Some of mankind’s most devastating inherited diseases appear to be declining, and a few have nearly disappeared, because more people are using genetic testing to decide whether to have children.
Births of babies with cystic fibrosis, Tay-Sachs and other, less-familiar disorders have dropped since testing came into wider use, The Associated Press found from a review of studies and interviews with geneticists and other experts.
Many of these diseases are little known, and few statistics are kept. But their effects — ranging from blood disorders to muscle decline — can be disabling and often fatal during childhood.
Now, more women are being tested as part of routine prenatal care, and many end pregnancies when diseases are found. One study in California found that prenatal screening reduced by half the number of babies born with the severest form of cystic fibrosis because many parents chose abortion.
More couples with no family history of inherited diseases are getting tested before starting families to see if they carry mutations that put a baby at risk. And a growing number are screening embryos and using only those without problem genes.
The cost of testing is falling, and the number of companies offering it is rising. A 2008 federal law banning gene-based discrimination by insurers and employers has eased fears.
Although genetic testing can raise moral dilemmas, at least one conservative religious group — Orthodox Jews — has found ethically acceptable ways to use it to lessen diseases that have plagued its populations.
“I am a Holocaust survivor. I was born in the middle of the second World War. I hope that I am not a suspect for practicing eugenics. We are trying to have healthy children,” said Rabbi Josef Ekstein of New York, who founded a group that tests couples and discourages matches when both carry problem genes.
Some diseases — sickle cell, cystic fibrosis, Tay-Sachs, thalassemia, spinal muscle atrophy — occur when people inherit two bad genes, one from each parent. The genes can pass quietly for generations until two carriers mate; then children have a one-in-four chance of getting the disease.
(Down syndrome is the best-known disorder for which prenatal testing has long been available, but it’s caused by an extra chromosome during abnormal cell division — not genes inherited from the parents.)

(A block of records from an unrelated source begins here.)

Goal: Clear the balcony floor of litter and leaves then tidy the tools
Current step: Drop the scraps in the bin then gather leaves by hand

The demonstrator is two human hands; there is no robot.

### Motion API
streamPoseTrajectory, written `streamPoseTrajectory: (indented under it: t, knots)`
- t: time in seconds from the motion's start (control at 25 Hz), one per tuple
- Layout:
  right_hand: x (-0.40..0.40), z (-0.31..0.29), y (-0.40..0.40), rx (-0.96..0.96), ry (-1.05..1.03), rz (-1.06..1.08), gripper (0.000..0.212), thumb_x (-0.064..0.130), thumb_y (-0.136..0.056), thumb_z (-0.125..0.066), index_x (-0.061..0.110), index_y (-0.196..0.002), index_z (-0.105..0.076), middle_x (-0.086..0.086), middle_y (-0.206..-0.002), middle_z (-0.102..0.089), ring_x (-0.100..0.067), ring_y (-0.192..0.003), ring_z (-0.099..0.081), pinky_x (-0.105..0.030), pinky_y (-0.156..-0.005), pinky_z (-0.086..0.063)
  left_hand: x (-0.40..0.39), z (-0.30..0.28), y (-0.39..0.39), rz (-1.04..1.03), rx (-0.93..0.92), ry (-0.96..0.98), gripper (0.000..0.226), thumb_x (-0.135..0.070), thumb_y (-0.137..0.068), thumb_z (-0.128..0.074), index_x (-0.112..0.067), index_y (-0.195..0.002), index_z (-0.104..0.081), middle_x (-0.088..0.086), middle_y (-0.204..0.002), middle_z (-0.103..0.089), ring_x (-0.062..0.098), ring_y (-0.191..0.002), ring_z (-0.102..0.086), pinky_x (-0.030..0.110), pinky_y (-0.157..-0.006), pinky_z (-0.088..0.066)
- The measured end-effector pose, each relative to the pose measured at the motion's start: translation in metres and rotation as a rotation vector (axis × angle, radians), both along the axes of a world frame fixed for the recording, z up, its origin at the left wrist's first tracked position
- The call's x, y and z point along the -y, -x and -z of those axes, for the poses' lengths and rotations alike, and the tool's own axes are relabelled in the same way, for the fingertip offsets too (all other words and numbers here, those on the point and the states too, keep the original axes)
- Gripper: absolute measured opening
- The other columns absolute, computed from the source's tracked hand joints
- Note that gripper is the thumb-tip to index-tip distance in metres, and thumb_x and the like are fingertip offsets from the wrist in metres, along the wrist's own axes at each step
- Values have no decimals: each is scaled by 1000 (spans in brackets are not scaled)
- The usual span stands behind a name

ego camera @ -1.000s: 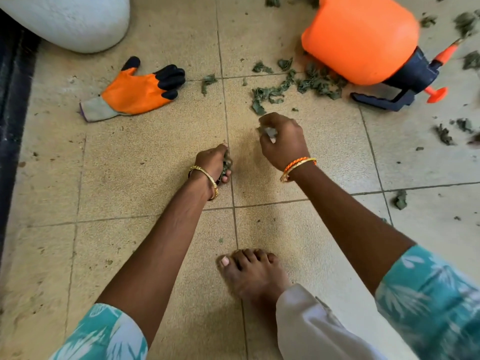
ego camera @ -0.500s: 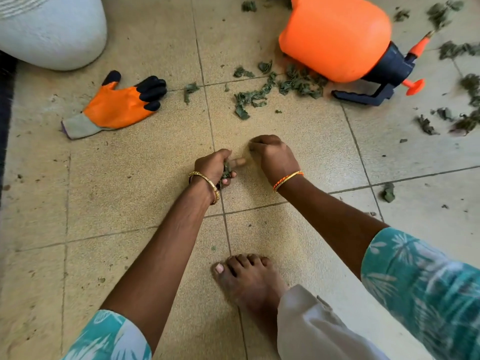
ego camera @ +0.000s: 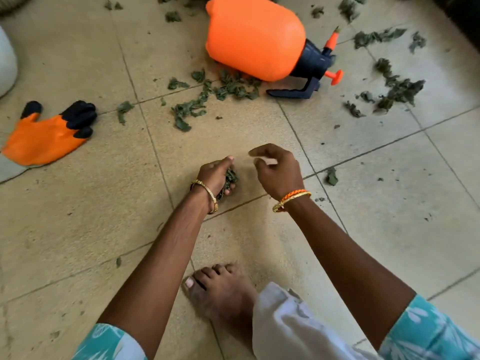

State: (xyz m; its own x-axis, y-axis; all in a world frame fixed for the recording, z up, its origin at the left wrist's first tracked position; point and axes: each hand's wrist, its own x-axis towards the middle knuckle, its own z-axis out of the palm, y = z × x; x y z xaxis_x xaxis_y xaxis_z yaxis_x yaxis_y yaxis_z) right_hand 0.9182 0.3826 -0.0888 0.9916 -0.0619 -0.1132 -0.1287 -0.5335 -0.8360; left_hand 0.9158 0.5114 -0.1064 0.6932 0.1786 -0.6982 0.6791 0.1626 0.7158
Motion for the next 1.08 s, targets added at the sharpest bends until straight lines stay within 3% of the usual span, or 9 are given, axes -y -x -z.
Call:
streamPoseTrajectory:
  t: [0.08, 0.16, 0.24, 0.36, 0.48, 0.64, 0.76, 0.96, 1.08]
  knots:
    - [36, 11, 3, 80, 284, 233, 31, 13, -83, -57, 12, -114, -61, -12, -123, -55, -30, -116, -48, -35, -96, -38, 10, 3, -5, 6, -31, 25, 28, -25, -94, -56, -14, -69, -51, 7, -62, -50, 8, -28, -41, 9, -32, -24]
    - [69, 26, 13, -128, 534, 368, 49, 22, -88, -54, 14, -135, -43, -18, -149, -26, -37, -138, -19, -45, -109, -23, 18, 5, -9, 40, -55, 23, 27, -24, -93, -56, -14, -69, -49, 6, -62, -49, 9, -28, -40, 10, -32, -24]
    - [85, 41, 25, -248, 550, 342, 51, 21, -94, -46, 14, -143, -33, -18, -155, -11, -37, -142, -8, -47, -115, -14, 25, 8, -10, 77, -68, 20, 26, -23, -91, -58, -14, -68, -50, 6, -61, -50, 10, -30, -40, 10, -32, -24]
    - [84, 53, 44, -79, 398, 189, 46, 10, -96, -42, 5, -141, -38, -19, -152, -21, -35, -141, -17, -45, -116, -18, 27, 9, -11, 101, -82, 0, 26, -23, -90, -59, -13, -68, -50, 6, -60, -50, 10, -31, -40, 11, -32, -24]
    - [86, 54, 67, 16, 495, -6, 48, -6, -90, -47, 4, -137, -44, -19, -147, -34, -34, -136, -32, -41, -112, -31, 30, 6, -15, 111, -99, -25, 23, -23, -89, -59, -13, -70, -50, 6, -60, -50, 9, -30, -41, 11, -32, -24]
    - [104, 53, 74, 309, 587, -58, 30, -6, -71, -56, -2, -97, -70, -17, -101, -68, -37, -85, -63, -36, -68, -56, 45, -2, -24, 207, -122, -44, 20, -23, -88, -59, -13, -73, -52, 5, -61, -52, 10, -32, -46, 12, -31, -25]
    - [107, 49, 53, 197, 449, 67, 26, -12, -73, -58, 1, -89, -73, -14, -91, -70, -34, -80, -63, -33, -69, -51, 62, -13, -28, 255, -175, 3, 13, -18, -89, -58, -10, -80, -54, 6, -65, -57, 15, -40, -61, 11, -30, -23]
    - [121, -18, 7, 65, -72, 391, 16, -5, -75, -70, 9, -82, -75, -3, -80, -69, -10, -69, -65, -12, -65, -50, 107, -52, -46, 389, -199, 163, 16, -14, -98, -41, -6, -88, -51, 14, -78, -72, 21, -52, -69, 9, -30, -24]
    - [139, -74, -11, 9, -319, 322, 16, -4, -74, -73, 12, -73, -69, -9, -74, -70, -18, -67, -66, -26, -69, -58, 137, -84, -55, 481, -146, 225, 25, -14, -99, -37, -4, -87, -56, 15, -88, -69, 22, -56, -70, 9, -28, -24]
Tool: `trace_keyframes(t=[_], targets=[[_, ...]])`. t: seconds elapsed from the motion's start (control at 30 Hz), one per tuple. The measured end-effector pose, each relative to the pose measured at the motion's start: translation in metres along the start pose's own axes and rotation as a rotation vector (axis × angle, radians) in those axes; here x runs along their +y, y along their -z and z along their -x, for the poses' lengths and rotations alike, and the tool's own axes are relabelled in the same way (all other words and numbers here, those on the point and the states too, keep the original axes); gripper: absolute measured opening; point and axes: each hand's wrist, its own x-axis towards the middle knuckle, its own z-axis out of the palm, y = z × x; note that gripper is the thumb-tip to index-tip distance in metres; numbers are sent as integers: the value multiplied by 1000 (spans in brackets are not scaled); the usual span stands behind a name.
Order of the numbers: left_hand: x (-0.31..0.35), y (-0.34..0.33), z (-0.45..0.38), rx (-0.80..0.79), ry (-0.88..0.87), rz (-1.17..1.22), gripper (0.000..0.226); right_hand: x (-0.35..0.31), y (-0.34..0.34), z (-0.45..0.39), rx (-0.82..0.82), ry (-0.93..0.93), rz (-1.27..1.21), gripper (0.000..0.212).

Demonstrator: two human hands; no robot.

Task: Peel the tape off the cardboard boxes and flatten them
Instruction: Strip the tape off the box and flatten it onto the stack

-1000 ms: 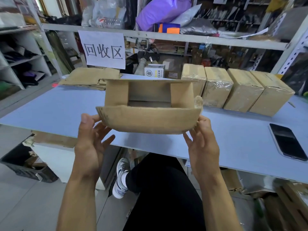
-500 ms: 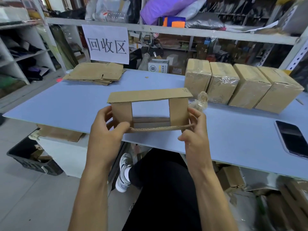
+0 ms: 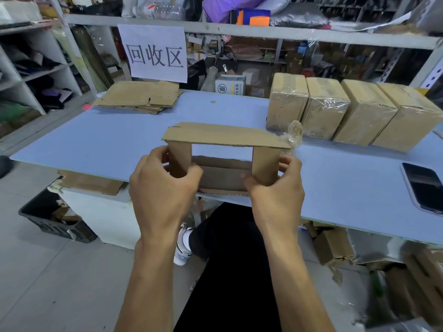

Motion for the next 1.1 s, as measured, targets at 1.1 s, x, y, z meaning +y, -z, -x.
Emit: trace_keyframes(t=[1.1], targets=[[-92, -24, -41, -131, 303, 27, 58, 44, -23, -18, -468, 183, 234, 24]])
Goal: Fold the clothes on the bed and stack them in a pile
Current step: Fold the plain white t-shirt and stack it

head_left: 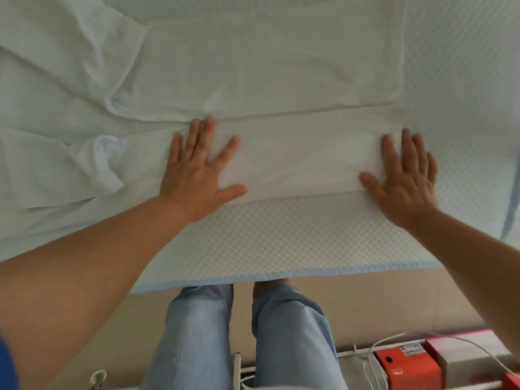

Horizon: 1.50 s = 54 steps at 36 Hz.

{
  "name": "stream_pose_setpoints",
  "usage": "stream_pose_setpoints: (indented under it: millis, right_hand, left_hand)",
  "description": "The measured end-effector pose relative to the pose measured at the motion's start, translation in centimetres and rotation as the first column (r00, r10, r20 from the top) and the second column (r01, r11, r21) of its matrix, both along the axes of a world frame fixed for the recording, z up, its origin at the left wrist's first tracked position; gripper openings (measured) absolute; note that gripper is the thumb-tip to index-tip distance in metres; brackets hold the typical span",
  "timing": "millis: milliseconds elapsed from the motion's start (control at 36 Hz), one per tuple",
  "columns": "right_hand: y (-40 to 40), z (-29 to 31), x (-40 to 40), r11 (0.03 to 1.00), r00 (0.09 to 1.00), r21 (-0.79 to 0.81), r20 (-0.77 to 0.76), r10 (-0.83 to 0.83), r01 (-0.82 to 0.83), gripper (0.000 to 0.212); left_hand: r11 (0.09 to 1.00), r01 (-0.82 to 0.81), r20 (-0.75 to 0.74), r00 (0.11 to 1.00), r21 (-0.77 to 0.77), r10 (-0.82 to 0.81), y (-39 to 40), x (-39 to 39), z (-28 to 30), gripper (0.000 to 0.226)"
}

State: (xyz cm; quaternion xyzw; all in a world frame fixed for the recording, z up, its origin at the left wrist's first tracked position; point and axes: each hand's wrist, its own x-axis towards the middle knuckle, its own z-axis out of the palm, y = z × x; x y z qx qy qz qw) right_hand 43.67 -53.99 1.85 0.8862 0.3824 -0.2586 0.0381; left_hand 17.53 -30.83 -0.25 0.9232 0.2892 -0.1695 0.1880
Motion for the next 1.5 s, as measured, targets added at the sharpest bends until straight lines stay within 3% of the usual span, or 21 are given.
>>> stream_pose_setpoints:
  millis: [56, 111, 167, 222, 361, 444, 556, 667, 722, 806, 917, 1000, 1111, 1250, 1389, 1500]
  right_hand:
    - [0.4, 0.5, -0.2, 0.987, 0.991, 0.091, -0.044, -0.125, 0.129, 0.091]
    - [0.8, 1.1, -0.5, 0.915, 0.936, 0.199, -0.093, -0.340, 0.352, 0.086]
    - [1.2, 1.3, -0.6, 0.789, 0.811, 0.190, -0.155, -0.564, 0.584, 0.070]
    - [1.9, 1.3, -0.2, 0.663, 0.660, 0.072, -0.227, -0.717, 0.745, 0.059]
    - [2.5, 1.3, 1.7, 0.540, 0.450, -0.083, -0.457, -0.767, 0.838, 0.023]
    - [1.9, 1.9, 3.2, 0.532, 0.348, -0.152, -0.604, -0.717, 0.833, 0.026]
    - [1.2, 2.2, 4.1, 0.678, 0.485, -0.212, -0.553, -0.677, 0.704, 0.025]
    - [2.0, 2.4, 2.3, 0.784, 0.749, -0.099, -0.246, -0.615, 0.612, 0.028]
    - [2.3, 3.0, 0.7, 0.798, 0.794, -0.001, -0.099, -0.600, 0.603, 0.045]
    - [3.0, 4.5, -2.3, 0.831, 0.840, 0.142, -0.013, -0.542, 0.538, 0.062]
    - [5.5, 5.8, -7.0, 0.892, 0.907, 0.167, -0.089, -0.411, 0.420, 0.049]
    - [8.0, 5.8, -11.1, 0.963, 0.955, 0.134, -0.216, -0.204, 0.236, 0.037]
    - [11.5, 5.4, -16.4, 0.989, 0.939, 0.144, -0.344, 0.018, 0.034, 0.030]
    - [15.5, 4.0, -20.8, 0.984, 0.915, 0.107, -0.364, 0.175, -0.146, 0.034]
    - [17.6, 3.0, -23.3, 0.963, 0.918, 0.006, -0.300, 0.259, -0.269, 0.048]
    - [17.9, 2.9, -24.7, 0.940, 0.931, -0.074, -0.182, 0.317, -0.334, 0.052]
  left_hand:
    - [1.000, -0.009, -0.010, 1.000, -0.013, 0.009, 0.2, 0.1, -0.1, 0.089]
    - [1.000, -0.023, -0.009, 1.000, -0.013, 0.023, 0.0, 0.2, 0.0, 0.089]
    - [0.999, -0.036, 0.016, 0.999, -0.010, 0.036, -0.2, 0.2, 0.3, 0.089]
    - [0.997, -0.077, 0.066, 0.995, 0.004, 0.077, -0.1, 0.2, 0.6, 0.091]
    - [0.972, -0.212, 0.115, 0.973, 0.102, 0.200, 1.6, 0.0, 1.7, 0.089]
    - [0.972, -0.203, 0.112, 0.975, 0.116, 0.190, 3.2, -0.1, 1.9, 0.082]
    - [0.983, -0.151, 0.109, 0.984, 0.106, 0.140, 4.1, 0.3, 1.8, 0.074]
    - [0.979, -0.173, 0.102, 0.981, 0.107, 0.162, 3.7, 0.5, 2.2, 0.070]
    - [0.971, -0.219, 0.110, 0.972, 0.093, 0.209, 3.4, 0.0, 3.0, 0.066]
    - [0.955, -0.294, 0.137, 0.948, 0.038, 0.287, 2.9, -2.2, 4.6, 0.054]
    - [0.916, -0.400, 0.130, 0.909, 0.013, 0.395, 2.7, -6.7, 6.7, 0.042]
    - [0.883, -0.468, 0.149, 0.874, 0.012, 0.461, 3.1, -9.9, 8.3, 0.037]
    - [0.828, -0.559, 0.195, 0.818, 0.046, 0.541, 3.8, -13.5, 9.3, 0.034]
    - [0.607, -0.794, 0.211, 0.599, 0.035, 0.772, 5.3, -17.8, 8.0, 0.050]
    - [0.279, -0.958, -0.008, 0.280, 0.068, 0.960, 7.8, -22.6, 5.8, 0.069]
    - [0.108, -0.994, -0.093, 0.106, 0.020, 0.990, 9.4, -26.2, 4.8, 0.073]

Statistics for inherited diseases are hard to come by — birth certificates often don’t list them, and they sometimes aren’t diagnosed for months or years after birth. Yet, there’s little doubt that testing has put a dent in many.
“We’re definitely seeing decreased rates of certain genetic disorders as a result of carrier screening,” said Dr. Wendy Chung, clinical genetics chief at Columbia University.
In five years, she has seen only one case of Tay-Sachs, a neurological disease that used to be more common in Ashkenazi, or Eastern European Jews.